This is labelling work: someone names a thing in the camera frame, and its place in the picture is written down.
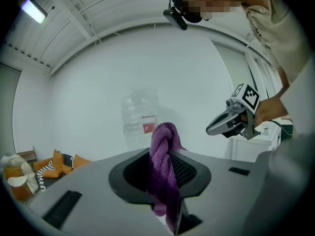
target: purple towel
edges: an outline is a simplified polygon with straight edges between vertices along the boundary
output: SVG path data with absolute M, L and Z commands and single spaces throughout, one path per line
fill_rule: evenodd
M 156 127 L 152 134 L 148 193 L 154 196 L 153 212 L 162 217 L 174 232 L 178 214 L 178 187 L 170 156 L 171 148 L 184 149 L 174 124 L 165 122 Z

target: beige shirt
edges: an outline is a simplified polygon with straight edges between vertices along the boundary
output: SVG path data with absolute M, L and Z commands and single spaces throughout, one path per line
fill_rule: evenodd
M 282 67 L 291 84 L 312 53 L 293 12 L 282 0 L 269 0 L 270 10 L 259 5 L 243 8 L 272 68 Z

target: head-mounted camera
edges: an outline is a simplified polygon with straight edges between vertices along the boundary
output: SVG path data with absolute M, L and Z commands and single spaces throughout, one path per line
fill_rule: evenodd
M 188 12 L 189 6 L 186 3 L 183 0 L 169 0 L 168 9 L 163 12 L 163 15 L 173 26 L 182 30 L 187 30 L 187 24 L 183 18 L 193 24 L 199 23 L 203 19 L 198 12 Z

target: light fixture
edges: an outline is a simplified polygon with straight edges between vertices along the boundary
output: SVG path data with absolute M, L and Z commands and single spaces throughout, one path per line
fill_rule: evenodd
M 20 7 L 39 24 L 47 17 L 47 13 L 33 0 L 21 0 Z

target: red label
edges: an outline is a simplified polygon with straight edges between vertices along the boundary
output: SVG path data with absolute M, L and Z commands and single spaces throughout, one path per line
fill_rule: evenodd
M 143 132 L 145 134 L 152 133 L 154 131 L 155 126 L 156 126 L 155 123 L 146 123 L 146 124 L 142 124 L 142 125 L 143 125 Z

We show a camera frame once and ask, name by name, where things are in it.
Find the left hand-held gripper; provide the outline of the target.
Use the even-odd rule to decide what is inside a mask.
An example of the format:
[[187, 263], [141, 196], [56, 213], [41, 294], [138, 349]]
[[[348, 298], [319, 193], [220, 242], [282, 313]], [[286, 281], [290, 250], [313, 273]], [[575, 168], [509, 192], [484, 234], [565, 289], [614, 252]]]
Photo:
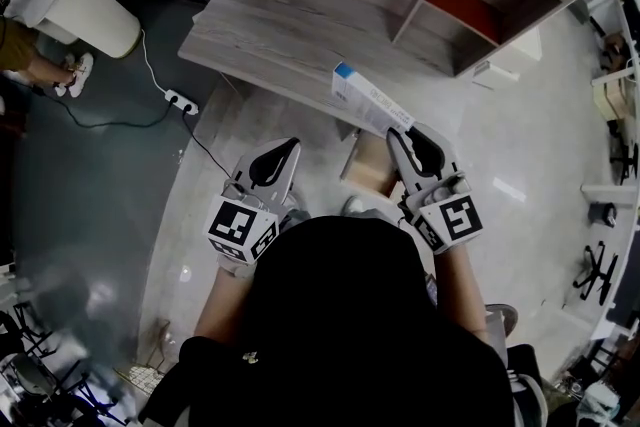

===

### Activity
Reproduce all of the entries word for word, skipping any pictures they hold.

### Task response
This is labelling work: someone names a thing in the camera frame, and its place in the picture is written down.
target: purple towel
edges: an outline is a simplified polygon with straight edges between vertices along the boundary
output: SVG path data with absolute M, L and Z commands and single spaces throughout, one path per line
fill_rule: evenodd
M 156 127 L 152 134 L 148 193 L 154 196 L 153 212 L 162 217 L 174 232 L 178 214 L 178 187 L 170 156 L 171 148 L 184 149 L 174 124 L 165 122 Z

target: beige shirt
edges: an outline is a simplified polygon with straight edges between vertices along the boundary
output: SVG path data with absolute M, L and Z commands and single spaces throughout, one path per line
fill_rule: evenodd
M 282 67 L 291 84 L 312 53 L 293 12 L 282 0 L 269 0 L 270 10 L 259 5 L 243 8 L 272 68 Z

target: head-mounted camera
edges: an outline is a simplified polygon with straight edges between vertices along the boundary
output: SVG path data with absolute M, L and Z commands and single spaces throughout, one path per line
fill_rule: evenodd
M 188 12 L 189 6 L 186 3 L 183 0 L 169 0 L 168 9 L 163 12 L 163 15 L 173 26 L 182 30 L 187 30 L 187 24 L 183 18 L 193 24 L 199 23 L 203 19 L 198 12 Z

target: light fixture
edges: an outline is a simplified polygon with straight edges between vertices along the boundary
output: SVG path data with absolute M, L and Z commands and single spaces throughout, one path per line
fill_rule: evenodd
M 20 7 L 39 24 L 47 17 L 47 13 L 33 0 L 21 0 Z

target: red label
edges: an outline is a simplified polygon with straight edges between vertices along the boundary
output: SVG path data with absolute M, L and Z commands and single spaces throughout, one path per line
fill_rule: evenodd
M 143 132 L 145 134 L 152 133 L 154 131 L 155 126 L 156 126 L 155 123 L 146 123 L 146 124 L 142 124 L 142 125 L 143 125 Z

We show a camera frame once and ask, name by name, where things are in it.
Find the left hand-held gripper; provide the outline of the target.
Use the even-odd rule to decide what is inside a mask.
An example of the format:
[[187, 263], [141, 196], [56, 213], [41, 294], [138, 349]]
[[[348, 298], [319, 193], [220, 242], [282, 313]], [[286, 281], [290, 250], [313, 273]], [[575, 168], [509, 192], [484, 234], [565, 289], [614, 252]]]
Photo:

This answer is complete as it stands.